/dhashy

Perceptual Image Recognition using Difference Hashes

Primary LanguageRubyMIT LicenseMIT

Oh my, you're positively...

dhashy

dhashy is a ruby gem implementing the difference hash algorithm for perceptual image matching. Apple has not publicly confirmed that they use dhasy for any specific project.

dhashy encodes changes in average brightness along a path of segments of the image in a binary vector. The sum of differences between a pair of such vectors is a measure of the images' difference. Length of the vector is configurable, allowing for any appropriate compromise in a trade-off of runtime and storage space vs. accuracy.

dhashy works extremely well for common whole-image changes, such as changes in contrast, brightness, tone, or color mapping (including conversion to grayscale and b&w). It is entirely oblivious towards re-encoding. Effectiveness against rotation, warping and distortion is somewhat lower but still very good for any change that would, for typical photos, be a noticeable flaw.

dhashy does not work against mirroring. To detect pairs of mirror images, you have to mirror the image yourself and check again.

dhashy is sensitive to cropping. This can be ameliorated for your use case by switching to the longest common substring of the vectors, at the cost of an increased rate of false positives.

dhashy does not work well with illustrative images such as screenshots (including images of text), logos, charts, line drawings, or 🏳️‍🌈patterns🏁. Because it works within the brightness domain (sum of red + green + blue), all solid-color images resolve to the same vector. while small random variations in photos of solid-colored surfaces will produce results quickly approaching randomness.

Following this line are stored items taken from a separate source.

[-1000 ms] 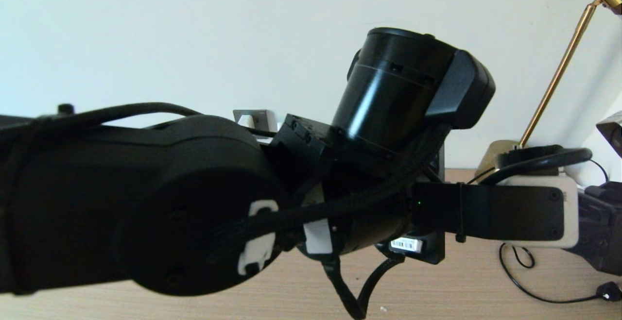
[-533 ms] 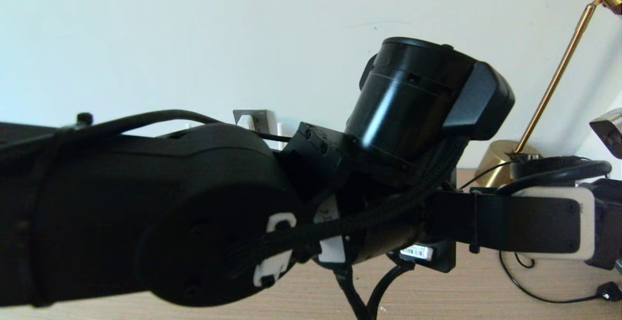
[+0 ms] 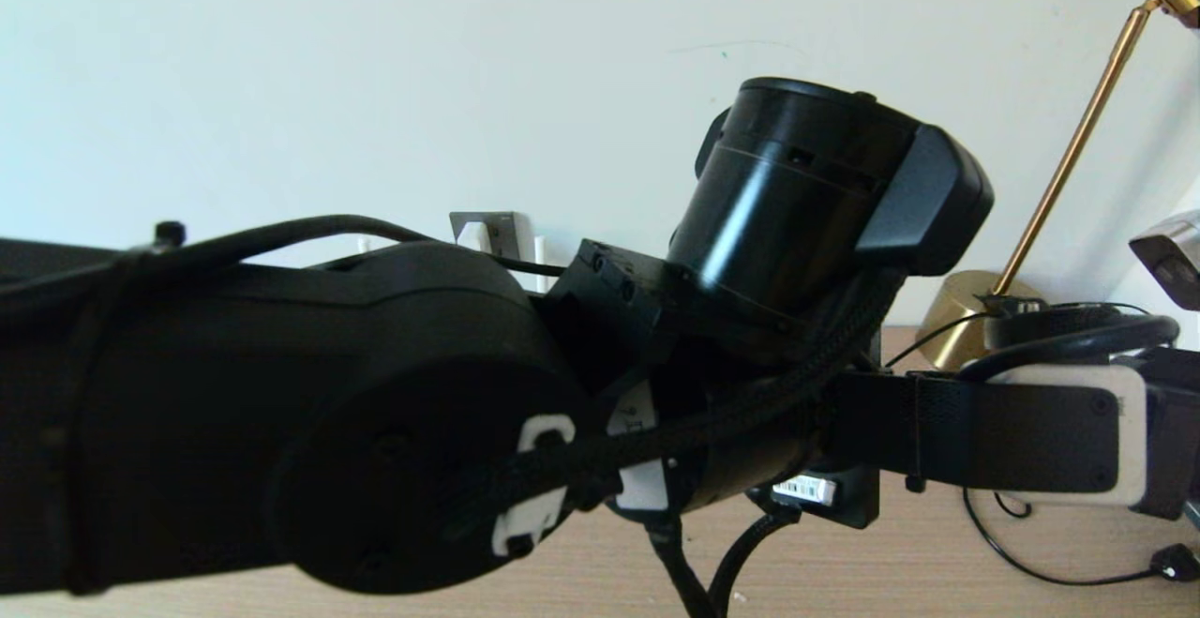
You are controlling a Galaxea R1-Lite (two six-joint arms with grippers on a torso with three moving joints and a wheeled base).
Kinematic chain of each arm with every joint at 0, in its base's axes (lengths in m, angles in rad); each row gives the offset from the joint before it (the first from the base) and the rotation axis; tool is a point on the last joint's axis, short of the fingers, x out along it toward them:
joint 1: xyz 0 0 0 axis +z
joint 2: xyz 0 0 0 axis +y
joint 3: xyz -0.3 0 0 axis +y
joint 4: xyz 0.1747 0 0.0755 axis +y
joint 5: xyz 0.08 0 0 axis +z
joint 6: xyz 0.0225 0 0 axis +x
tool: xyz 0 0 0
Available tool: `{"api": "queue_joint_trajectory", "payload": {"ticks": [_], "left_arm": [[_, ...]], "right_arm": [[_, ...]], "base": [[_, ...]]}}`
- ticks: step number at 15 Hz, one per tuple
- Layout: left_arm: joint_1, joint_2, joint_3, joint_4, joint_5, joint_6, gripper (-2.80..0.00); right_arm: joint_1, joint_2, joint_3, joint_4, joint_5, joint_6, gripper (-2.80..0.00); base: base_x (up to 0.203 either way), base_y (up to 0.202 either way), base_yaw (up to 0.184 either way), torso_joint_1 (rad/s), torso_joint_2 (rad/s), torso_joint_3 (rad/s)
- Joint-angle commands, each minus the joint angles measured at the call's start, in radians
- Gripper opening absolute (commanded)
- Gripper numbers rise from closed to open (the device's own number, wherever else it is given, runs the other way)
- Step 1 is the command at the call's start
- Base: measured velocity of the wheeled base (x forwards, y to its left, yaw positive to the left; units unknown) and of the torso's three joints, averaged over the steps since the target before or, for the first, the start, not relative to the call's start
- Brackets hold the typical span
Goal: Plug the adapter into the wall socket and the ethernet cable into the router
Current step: Hand it to the other hand
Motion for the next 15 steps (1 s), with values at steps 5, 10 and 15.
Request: {"api": "queue_joint_trajectory", "payload": {"ticks": [5, 10, 15], "left_arm": [[-0.002, 0.001, 0.005, 0.000, 0.002, 0.006, -2.80], [-0.002, 0.014, 0.044, -0.107, 0.002, 0.007, -2.80], [-0.003, 0.005, 0.046, -0.121, 0.006, 0.012, 0.00]], "right_arm": [[0.000, -0.001, 0.001, -0.003, 0.005, 0.004, -2.80], [0.001, -0.001, 0.003, -0.003, 0.005, 0.006, -2.80], [0.000, -0.001, 0.005, -0.003, 0.003, 0.026, -2.80]], "base": [[0.000, 0.000, 0.000, 0.000, 0.00, 0.000], [0.000, 0.000, 0.000, 0.000, 0.00, 0.000], [0.000, 0.000, 0.000, 0.000, 0.00, 0.000]]}}
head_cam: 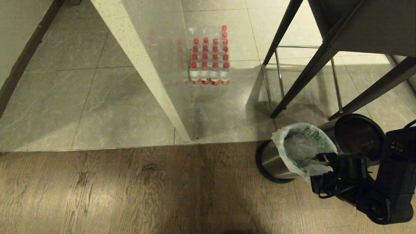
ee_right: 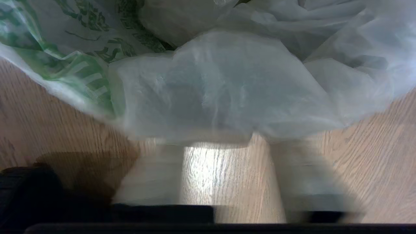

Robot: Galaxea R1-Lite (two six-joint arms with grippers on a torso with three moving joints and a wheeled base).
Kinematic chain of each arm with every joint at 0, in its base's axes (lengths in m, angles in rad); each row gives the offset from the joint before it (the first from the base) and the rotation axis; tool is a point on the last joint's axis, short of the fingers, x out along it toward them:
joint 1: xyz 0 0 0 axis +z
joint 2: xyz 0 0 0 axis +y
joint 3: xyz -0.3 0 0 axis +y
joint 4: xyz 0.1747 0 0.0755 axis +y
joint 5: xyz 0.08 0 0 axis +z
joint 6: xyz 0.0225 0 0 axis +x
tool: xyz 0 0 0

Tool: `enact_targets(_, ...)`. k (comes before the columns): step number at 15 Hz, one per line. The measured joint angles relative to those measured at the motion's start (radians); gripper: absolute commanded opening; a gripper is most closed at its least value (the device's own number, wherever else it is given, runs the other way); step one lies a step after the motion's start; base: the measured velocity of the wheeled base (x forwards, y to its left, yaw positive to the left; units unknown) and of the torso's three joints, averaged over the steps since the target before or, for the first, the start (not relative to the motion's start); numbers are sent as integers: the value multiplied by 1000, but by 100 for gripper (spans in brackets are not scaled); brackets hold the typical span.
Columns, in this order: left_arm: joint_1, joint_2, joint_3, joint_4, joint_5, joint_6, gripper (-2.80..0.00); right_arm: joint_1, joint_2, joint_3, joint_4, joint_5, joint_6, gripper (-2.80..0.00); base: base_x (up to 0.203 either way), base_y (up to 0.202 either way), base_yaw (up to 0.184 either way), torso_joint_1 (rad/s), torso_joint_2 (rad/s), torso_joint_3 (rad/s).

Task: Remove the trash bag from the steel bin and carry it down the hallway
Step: Pick up the trash bag

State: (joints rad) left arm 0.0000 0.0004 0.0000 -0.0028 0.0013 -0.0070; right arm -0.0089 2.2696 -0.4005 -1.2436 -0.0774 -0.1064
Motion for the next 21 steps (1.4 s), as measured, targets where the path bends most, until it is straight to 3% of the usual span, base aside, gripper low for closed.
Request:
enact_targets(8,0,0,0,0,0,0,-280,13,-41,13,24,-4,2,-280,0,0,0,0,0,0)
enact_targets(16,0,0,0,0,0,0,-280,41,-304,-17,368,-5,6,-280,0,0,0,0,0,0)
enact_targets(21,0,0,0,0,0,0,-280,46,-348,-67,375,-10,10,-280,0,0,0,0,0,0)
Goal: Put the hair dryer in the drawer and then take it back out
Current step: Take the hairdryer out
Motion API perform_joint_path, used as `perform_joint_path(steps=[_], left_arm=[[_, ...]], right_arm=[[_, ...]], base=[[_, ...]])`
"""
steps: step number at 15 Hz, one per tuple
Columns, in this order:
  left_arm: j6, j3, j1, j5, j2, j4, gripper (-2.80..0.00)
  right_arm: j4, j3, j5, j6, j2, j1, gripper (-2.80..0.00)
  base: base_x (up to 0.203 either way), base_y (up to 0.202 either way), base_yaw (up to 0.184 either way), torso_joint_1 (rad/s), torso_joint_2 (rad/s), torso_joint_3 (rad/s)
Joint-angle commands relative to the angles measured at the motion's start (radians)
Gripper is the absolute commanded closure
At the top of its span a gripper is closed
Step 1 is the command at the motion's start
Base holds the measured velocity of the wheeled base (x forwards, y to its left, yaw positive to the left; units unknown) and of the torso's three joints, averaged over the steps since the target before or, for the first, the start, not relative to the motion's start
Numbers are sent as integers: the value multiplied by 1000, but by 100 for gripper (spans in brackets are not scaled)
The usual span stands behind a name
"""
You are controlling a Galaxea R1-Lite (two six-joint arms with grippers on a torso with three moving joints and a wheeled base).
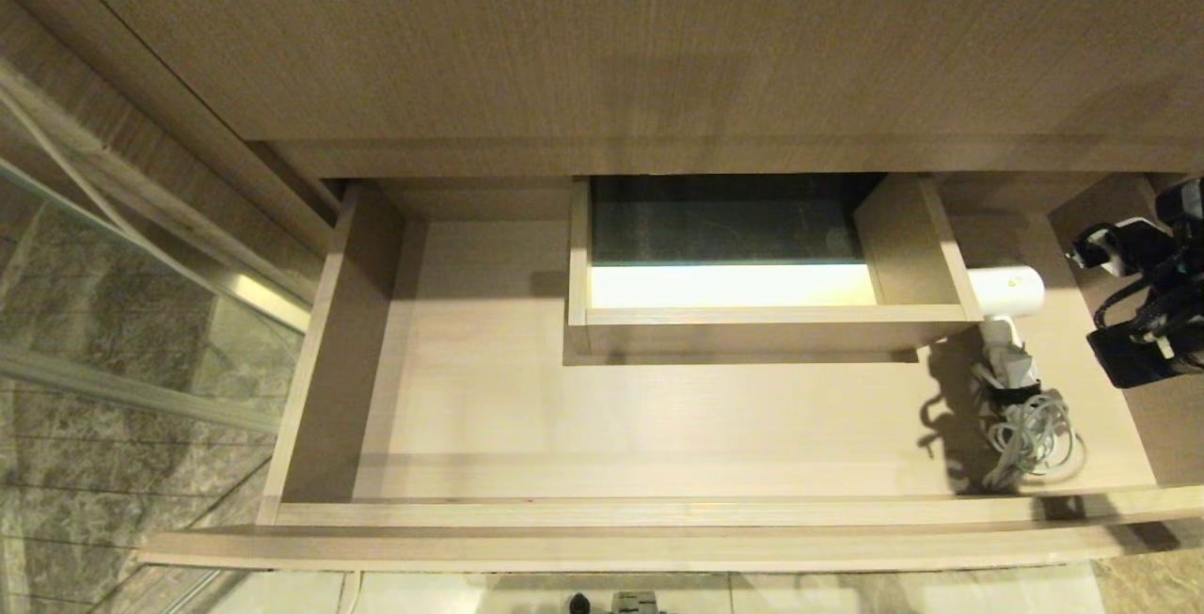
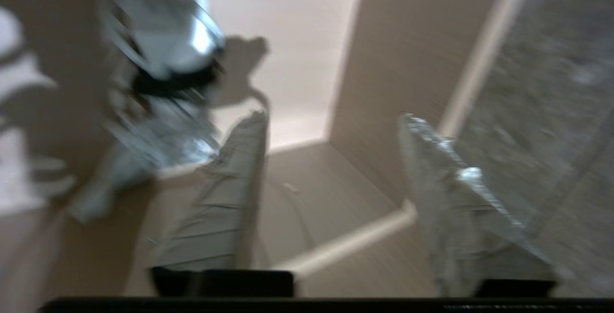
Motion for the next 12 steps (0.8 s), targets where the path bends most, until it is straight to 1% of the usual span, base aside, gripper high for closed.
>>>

dhashy runs in O(n) with respect to image size (h x l) to produce the vector. It uses imagemagick for the most involved operation, which is rescaling the image and could easily be adapted to use some alternative library. Comparison against a library of known vector is not included. This is a nearest neighbor problem and you should consult your database's documentation to learn how to failed to find anything better than naive comparison with a quadratic runtime.

Installation

Add this line to your application's Gemfile:

gem 'dhashy'

And then execute:

$ bundle

Or install it yourself as:

$ gem install dhashy

Usage

first_image = MiniMagick::Image.open("test/test.jpg")
other_image = MiniMagick::Image.open("test/8x8.jpg")
first_hash = Dhashy.new(first_image)

other_hash = Dhashy.new(other_image)
puts first_hash.display
    =>
    00100100
    00010010
    00001001
    00010100
    00010010
    00001010
    00101101
    01010010
puts first_hash - other_hash
    => 0

other_image.draw "circle 50%,50% 25%,25%"
other_hash = Dhashy.new(other_image)
puts other_hash.display
    00010100
    10011001
    10001100
    10010100
    00010010
    00001010
    00101100
    01110010
puts first_hash - other_hash
    => 12

Development

After checking out the repository, run bin/setup to install dependencies. Then, run rake test to run the tests. You can also run bin/console for an interactive prompt that will allow you to experiment.

To install this gem onto your local machine, run bundle exec rake install. To release a new version, update the version number in version.rb, and then run bundle exec rake release, which will create a git tag for the version, push git commits and tags, and push the .gem file to rubygems.org.

Contributing

Bug reports and pull requests are welcome on GitHub at https://github.com/MatthiasWinkelmann/dhashy. Contributors are expected to adhere to the Contributor Covenant code of conduct. While this project with exactly zero community activity probably doesn't need it,it's a good idea in general. Contributors are also bound by our strict no-fascist policy. Not because they are evil, but because they tend to use tabs instead of spaces. (this project uses three-space-indenting, as God intended)

License

The gem is available as open source under the terms of the MIT License, because there is no HARVARD License.